Source: European Parliament
The purpose of Regulation (EU) 2015/2283 on novel foods[1] is to ensure a high level of protection of human health and consumers’ interests and the effective functioning of the internal market.
Any novel food must be authorised prior to its placing on the market. Companies wishing to obtain an authorisation for a novel food must submit an application which is subject to a comprehensive safety evaluation by the European Food Safety Authority (EFSA).
The regulation does not foresee other factors such as the necessity for a particular novel food to be available on the market. It is for companies to decide whether they wish to apply for authorisation and for consumers to decide whether they wish to buy authorised novel foods.
In 2015, EFSA adopted a scientific opinion on the risk profile related to the production and consumption of insects as food and feed[2].
According to this opinion, while insect farming systems generally do not use hormones, antibiotics or chemicals, with the exception of biocides used to disinfect the production environment in between batches, in intensive production systems, antibiotics may be used to treat or prevent diseases, such as in apiculture.

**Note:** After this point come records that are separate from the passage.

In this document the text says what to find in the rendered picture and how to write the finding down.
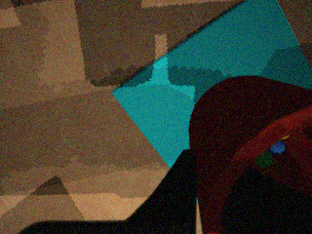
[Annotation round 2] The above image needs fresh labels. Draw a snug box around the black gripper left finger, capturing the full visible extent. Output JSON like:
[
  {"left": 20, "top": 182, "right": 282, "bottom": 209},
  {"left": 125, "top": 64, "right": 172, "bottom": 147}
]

In this context, the provisions on the use of antimicrobials included in Regulation (EU) 2019/6 on veterinary medicinal products[3] for food producing animals are also applicable to insects intended for human consumption.
In all its scientific opinions on insects as novel foods, EFSA has not reported the use of antibiotic or antifungal substances in the rearing of the authorised insects, nor the presence of any residues. Therefore, there was no need to consider risk management measures such as specific labelling in this regard.